DO THE WAVE: Members of the Pantomime Company performing a scene from the musical.

The Golden Macca Fat (LTM National Pantomime)
Director: Pierre LeMaire
Cast: Sharon Edwards, Ray Jarrett, Faith Bucknor and Kevin Halstead
Venue: Little Theatre, Kingston. 

It's a reaffirmation of theatre's enduring tendency to astonish when issues like environmental activism can wind their way into a production like the LTM's National Pantomime. True, the bounty of Mother Nature and refreshing slices of Jamaican life usually figure prominently into the plot, but this go-round one senses a deeper appreciation for the birds and the bees that echoes a commitment to social responsibility through the performing arts. 

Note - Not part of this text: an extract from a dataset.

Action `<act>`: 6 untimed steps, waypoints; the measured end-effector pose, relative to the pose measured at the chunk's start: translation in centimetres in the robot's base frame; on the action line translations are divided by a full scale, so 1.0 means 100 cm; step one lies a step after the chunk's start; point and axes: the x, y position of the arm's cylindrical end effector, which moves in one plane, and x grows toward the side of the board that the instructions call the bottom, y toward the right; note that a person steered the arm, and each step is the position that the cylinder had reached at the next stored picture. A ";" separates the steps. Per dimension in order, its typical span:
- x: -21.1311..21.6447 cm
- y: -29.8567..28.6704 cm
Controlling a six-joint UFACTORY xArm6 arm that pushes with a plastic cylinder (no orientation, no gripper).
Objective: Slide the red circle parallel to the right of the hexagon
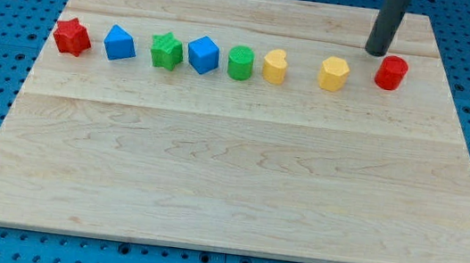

The likes of busybody Supe the Traffic Cop (Kevin Halstead) and the Shakespeare-quoting Miss Pengelleng (Faith Bucknor) aside, the most appealing character in The Golden Macca Fat is a determined young eco-warrior named Pointsettia (Juneau Williams), who sees it as her duty to champion the protection of endangered flora and fauna, including Pattoo (Yenique Hines), alongside her community leader mom, the Minister of Everything (an engaging Sharon Edwards), who is bent on safeguarding the community of Macca Fat Mountain from predators of all guises. 

And that most def includes the shady out-of-the-blue invest-ior Charlie Prosperity Hardtime (Ray Jarrett) and his pair of "hadministration hassistants," who have set their sights on acquiring the elusive golden macca fat, a dual symbol of hope and source of pride for the residents. 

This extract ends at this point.